- Superficial lymph glands and lymphatic vessels of head and neck. (Occipital glands labeled at center left.)
- Lymph nodes at surface: 1. Occipital (retroauricular); 2. Mastoid; 3. Superficial parotid; 4. Deep parotid; 5. Preauricular; 6. Infra-auricular; 7. Intraglandular parotid; Facial lymph nodes: 8. Buccinator; 9. Nasolabial; 10. Mandibular; 11. Anterior cervical (superficial jugular); 12. Superficial cervical (external jugular);

Details
- System: Lymphatic system
- Drains from: Scalp, occiput

Identifiers
- Latin: nodi lymphoidei occipitales
- FMA: 61214

= Occipital lymph nodes =

The occipital lymph nodes are a group of 1-3 superficial lymph nodes of the head situated in the occipital region that drain part of the scalp of the occiput.

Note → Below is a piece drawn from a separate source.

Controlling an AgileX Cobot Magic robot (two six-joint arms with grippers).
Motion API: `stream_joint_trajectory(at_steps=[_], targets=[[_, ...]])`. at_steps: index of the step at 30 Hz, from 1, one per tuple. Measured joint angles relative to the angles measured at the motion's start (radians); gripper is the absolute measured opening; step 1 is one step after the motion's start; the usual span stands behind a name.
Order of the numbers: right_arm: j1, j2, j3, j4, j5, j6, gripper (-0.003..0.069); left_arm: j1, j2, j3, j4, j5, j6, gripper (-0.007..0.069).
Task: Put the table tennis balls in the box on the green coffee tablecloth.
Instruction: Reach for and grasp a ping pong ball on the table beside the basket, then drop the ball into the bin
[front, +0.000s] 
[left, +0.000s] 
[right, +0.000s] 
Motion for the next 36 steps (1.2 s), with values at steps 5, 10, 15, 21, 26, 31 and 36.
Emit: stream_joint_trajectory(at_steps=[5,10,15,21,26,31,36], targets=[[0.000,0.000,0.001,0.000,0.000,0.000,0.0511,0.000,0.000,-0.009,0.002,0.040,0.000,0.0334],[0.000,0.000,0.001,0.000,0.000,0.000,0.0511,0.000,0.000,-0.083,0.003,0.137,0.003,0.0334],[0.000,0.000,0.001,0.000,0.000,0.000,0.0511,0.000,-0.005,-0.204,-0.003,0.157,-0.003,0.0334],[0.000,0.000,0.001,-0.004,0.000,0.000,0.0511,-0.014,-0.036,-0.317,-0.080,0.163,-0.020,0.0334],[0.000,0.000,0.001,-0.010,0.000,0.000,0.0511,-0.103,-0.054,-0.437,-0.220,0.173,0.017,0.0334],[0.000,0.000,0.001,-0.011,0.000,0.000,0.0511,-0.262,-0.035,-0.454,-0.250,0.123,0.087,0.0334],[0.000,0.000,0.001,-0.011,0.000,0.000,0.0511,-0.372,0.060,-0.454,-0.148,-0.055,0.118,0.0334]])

They are situated at the margin of the trapezius and resting on the insertion of the semispinalis capitis.

== Territory ==

=== Afferents ===
Afferents of occipital lymph nodes contribute to the drainage of the occipital region of the scalp (this region is also drained by a lymphatic vessel which passes along the posterior border of the sternocleidomastoid muscle to drain directly into the inferior deep cervical lymph nodes).

=== Efferents ===
Their efferents in turn drain into the superior deep cervical glands.

== Clinical examination ==
During physical examination, these nodes are examined by having the patient bend their head forward and bilaterally palpating the base of the side of the head.

== Etymology ==
The word occipital comes from the occiput ("the back of the head").